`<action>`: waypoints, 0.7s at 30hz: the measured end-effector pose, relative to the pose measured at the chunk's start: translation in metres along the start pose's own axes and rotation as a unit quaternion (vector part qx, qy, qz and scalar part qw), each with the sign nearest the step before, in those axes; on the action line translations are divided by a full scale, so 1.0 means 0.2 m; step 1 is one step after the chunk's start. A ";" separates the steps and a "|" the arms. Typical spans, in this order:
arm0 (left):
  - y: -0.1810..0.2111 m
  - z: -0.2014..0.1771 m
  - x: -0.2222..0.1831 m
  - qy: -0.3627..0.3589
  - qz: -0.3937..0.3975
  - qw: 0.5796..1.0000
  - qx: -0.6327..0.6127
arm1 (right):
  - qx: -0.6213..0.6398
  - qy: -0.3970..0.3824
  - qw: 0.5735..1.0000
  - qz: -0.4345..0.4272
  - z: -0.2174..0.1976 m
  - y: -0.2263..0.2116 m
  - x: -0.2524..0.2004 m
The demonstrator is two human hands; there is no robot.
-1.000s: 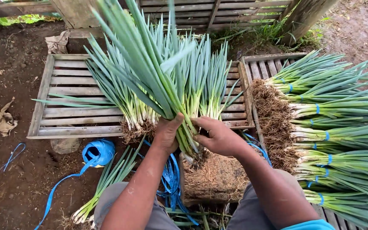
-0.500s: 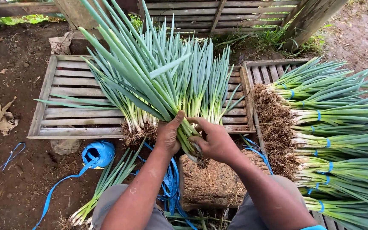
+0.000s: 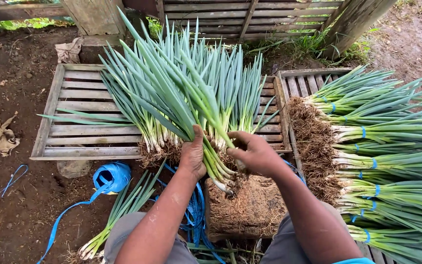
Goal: Gathering scallion stalks into bunches, cleaning the roots by hand, and securing them with plastic ties.
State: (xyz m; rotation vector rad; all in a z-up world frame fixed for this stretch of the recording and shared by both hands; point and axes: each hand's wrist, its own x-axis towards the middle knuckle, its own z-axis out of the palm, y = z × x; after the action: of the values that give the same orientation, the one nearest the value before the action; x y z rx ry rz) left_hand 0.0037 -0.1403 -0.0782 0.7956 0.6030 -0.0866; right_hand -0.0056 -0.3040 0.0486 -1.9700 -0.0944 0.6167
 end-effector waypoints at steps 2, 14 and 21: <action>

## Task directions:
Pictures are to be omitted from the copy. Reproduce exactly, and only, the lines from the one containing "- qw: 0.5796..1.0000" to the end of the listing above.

## Solved problem:
  - qw: 0.5796..1.0000
  - qx: -0.6327..0.6127
arm1 (right):
  - qx: -0.6213..0.6398
  - qy: -0.3970..0.3824
  - qw: 0.5735..1.0000
  - qz: -0.4345..0.4272
  - z: -0.2174..0.1976 m
  - y: -0.2263..0.2116 m
  - x: -0.2524..0.2004 m
The demonstrator is two human hands; there is no robot.
-1.000s: 
-0.500s: 
+0.000s: 
Goal: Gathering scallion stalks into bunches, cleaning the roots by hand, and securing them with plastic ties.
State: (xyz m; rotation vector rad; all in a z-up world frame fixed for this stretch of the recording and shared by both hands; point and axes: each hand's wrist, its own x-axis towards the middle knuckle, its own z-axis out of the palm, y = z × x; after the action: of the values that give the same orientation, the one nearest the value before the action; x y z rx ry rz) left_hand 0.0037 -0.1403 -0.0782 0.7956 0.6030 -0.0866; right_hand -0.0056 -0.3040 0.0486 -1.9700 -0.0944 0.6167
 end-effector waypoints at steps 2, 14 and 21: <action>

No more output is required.